**Given data**
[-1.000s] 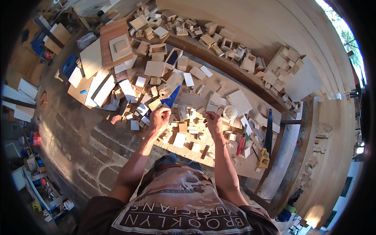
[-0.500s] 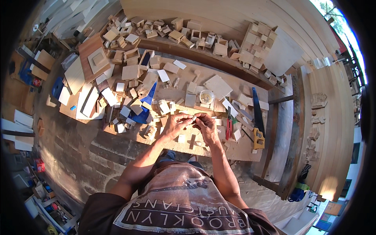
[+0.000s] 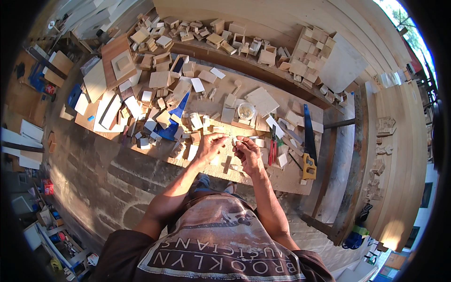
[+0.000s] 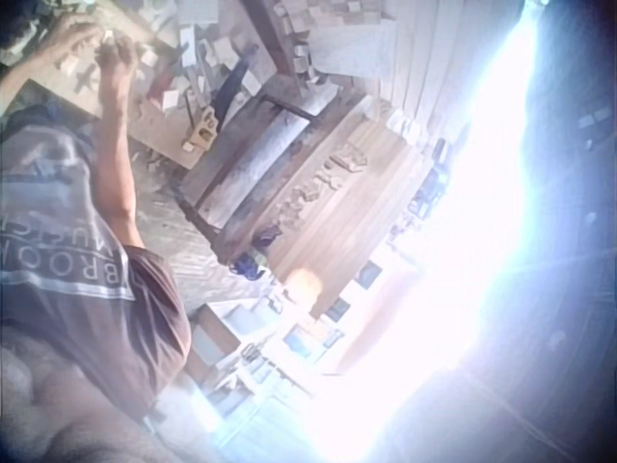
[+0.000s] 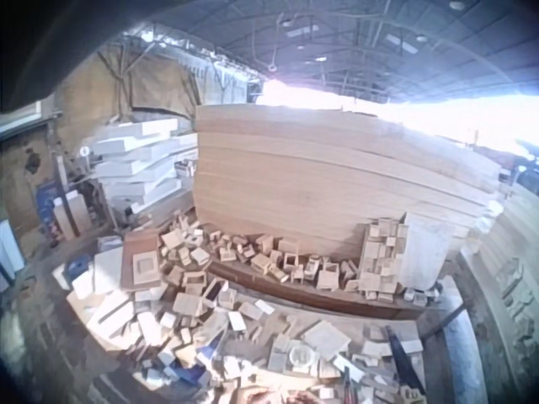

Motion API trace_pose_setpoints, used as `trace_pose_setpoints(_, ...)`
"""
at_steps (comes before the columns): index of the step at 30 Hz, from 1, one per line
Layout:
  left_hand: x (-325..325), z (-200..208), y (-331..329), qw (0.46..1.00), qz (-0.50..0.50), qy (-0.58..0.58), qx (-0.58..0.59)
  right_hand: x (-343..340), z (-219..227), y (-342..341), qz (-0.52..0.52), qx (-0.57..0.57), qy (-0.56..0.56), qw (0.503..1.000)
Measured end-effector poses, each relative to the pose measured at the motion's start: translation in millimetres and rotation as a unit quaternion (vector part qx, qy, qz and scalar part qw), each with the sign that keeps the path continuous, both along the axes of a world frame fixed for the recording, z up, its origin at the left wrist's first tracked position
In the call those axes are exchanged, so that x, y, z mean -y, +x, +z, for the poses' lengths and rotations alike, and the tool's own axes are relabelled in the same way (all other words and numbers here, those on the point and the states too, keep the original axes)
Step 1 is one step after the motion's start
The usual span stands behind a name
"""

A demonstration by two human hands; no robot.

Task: The person glues together small wooden pieces by hand to form boxes and lids. They pick up individual wooden sides, apply glue, and press them together on a workbench covered in wood scraps.

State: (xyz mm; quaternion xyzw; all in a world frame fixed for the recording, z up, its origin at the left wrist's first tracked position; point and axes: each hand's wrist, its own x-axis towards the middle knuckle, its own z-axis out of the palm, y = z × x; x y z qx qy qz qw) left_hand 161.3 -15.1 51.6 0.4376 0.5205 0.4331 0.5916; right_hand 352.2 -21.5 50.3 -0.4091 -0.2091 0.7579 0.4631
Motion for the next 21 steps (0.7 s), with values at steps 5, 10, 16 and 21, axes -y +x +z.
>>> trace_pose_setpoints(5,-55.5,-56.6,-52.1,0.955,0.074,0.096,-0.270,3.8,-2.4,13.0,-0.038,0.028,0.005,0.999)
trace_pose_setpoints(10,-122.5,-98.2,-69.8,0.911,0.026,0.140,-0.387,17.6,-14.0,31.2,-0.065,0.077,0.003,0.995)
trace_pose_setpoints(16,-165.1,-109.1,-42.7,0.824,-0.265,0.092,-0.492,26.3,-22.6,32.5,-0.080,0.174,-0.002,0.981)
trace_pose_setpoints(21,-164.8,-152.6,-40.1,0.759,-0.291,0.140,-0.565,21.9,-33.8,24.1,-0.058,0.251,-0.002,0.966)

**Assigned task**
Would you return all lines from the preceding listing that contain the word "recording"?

**Worked solution**
Measured end-effector poses, each relative to the pose measured at the motion's start: translation in millimetres and rotation as a unit quaternion (vector part qx, qy, qz and scalar part qw), each with the sign that keeps the path continuous, both along the axes of a world frame fixed for the recording, z up, its origin at the left wrist's first tracked position
State: (xyz mm; quaternion xyzw; all in a world frame fixed for the recording, z up, its origin at the left wrist's first tracked position; point and axes: each hand's wrist, its own x-axis towards the middle knuckle, its own z-axis out of the palm, y = z × x; x y z qx qy qz qw) left_hand 161.3 -15.1 51.6 0.4376 0.5205 0.4331 0.5916; right_hand 352.2 -21.5 50.3 -0.4091 -0.2091 0.7579 0.4631

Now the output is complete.